- _PROBLEM STATEMENT_: Write out each line from the data below that includes the word "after".

- _MATERIAL PROVIDED_:
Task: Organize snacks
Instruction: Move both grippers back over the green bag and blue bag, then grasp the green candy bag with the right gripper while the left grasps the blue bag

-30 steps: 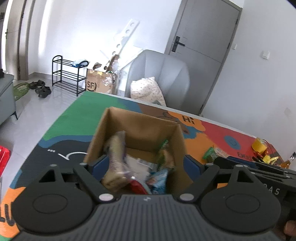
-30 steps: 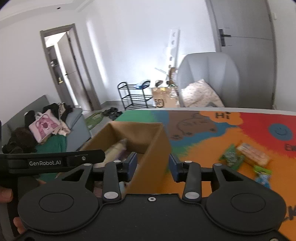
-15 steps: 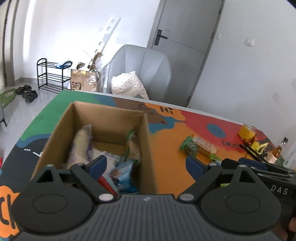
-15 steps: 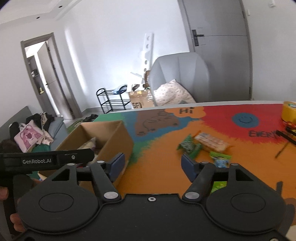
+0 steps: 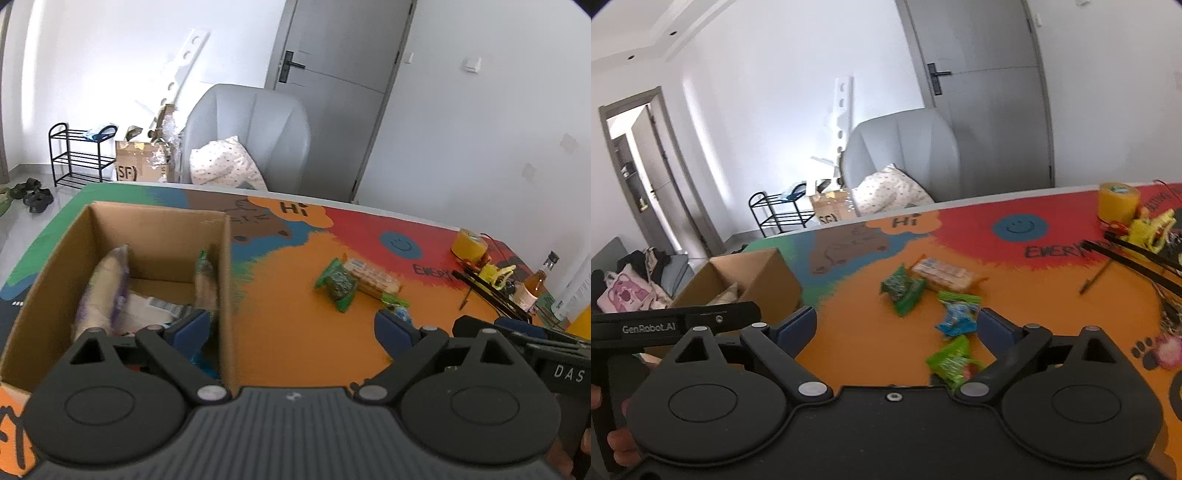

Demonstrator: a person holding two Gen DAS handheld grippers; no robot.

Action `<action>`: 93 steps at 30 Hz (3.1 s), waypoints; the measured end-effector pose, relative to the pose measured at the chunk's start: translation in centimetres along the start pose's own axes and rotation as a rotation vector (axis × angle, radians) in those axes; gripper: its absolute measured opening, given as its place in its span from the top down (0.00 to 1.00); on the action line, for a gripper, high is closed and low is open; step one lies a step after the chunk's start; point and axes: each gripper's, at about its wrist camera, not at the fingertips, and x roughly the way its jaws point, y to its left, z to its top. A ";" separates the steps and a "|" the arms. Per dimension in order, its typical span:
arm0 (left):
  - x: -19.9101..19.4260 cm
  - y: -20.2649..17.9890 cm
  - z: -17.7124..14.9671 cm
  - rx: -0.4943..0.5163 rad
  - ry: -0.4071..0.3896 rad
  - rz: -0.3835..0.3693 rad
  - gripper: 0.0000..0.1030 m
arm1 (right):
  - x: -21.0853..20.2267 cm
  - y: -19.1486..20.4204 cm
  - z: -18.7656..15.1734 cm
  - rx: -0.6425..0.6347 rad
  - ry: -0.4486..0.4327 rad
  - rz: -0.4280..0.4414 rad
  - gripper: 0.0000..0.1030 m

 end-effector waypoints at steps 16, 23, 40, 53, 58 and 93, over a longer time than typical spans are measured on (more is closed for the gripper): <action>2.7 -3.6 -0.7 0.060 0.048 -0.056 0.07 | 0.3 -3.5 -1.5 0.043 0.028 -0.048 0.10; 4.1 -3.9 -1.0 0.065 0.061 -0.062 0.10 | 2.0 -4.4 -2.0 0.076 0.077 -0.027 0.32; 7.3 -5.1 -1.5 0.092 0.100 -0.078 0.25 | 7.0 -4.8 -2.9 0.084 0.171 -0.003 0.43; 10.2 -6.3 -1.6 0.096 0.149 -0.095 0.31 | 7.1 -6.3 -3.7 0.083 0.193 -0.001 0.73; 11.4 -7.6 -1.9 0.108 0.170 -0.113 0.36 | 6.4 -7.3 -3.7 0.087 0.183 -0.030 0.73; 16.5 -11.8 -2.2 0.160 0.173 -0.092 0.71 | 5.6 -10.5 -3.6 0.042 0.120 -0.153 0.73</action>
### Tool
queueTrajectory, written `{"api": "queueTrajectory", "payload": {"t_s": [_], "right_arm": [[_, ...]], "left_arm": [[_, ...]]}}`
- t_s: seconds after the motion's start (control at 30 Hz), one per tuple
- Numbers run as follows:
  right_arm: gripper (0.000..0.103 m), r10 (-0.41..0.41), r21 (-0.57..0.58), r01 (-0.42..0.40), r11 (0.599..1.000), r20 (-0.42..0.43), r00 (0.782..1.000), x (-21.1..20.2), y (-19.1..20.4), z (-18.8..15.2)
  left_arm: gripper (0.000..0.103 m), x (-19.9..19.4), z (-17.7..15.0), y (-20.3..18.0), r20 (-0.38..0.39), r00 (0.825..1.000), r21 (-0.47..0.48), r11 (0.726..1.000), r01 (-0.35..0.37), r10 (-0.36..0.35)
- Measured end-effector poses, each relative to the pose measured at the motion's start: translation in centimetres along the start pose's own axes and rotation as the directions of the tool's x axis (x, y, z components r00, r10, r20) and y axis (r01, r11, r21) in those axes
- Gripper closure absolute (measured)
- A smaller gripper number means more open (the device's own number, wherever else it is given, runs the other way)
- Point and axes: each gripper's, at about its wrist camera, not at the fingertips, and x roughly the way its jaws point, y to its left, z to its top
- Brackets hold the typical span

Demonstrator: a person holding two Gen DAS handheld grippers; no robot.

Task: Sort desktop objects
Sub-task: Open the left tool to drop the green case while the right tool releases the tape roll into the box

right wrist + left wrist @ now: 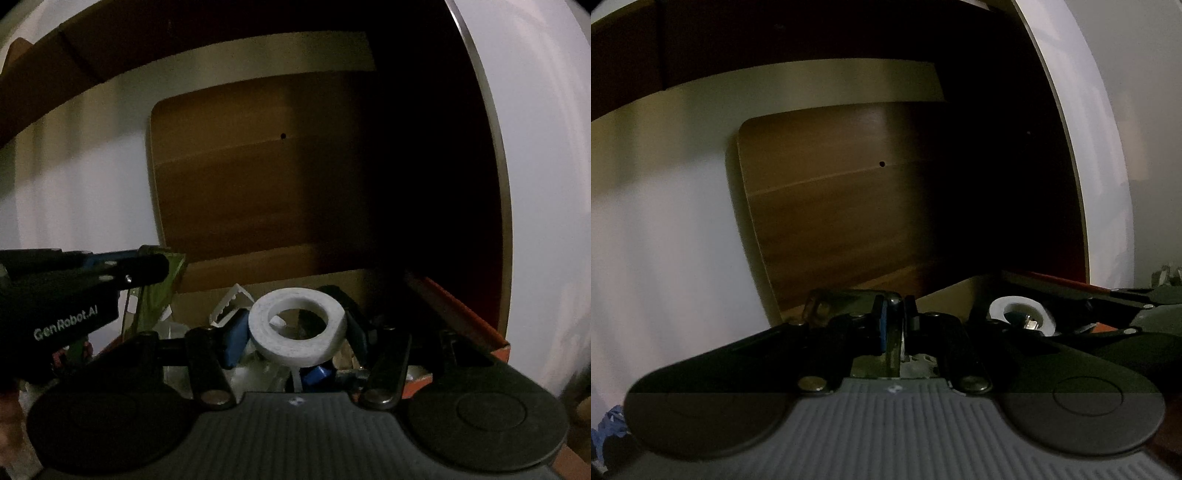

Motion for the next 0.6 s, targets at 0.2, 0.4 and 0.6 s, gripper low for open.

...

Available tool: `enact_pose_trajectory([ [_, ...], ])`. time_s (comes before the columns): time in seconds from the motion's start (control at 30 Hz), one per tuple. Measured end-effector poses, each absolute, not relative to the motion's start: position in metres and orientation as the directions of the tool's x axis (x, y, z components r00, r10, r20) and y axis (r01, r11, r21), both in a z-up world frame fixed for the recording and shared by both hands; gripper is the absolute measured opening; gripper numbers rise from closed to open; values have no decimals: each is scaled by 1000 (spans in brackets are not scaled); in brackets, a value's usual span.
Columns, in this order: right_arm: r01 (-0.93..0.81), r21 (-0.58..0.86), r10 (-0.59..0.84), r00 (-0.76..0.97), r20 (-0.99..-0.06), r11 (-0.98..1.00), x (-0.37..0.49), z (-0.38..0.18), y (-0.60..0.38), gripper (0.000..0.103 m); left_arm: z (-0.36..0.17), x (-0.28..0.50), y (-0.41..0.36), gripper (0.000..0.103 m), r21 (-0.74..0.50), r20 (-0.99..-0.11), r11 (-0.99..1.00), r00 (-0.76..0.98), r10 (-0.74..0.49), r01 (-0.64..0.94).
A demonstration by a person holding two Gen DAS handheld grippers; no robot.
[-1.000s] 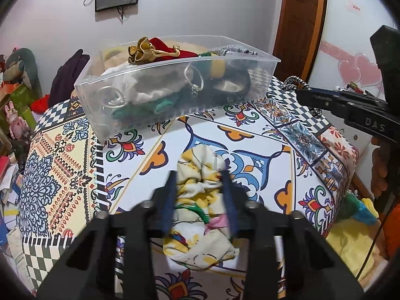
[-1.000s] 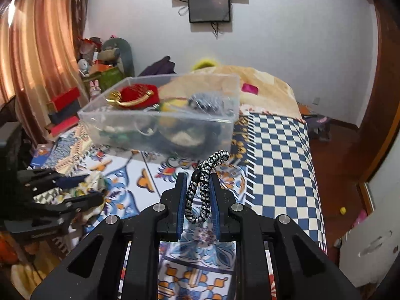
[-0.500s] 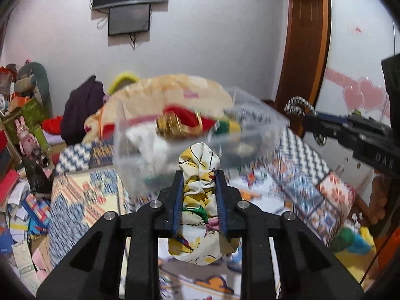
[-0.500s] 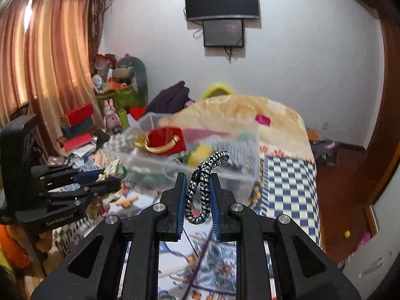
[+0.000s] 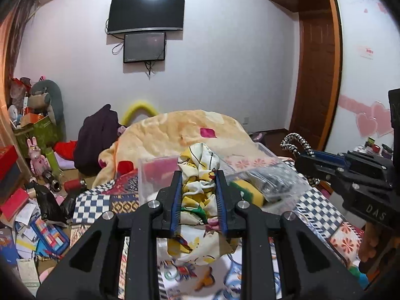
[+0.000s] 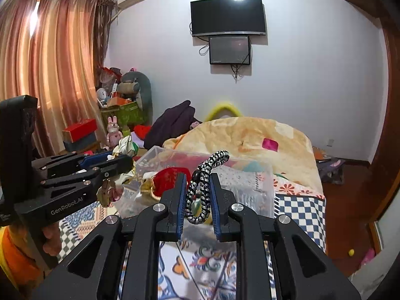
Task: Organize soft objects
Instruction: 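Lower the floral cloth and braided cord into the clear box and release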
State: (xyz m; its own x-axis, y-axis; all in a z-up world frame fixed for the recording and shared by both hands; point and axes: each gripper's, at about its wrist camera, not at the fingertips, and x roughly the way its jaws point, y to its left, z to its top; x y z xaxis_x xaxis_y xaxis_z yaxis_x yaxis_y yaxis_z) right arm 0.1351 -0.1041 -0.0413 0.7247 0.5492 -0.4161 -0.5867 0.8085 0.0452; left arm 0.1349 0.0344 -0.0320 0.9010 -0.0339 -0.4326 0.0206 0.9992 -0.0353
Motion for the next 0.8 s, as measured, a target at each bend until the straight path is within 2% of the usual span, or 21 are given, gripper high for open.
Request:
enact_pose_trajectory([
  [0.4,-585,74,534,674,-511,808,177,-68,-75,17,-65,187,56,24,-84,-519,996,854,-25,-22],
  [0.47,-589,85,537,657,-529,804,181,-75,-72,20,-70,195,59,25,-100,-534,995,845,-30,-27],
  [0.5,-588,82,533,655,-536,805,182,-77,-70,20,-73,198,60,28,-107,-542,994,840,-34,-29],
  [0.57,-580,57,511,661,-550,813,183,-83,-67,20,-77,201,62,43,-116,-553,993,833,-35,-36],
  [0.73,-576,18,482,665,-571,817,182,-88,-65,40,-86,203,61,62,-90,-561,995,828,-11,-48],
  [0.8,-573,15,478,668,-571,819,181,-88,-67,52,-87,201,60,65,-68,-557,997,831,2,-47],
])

- _ANSWER AREA_:
Action `<action>`: 93 steps at 30 Hz (3.1 s), waypoints; the measured end-effector pose, relative to the pose measured at the chunk's start: translation in centimetres along the start pose's own axes and rotation as a rotation vector (axis × angle, radians) in those axes; gripper: its absolute measured opening, given as its place in its span from the top down (0.00 to 1.00); on the action line, for a gripper, high is closed and low is open; step one lies a step after the chunk's start; point and axes: each gripper's, at about its wrist camera, not at the fingertips, and x roughly the way its jaws point, y to its left, z to its top. A ";" separates the steps and a "|" the arms. Per dimension in order, its typical span:
- t_s: seconds after the motion's start (control at 30 Hz), one per tuple

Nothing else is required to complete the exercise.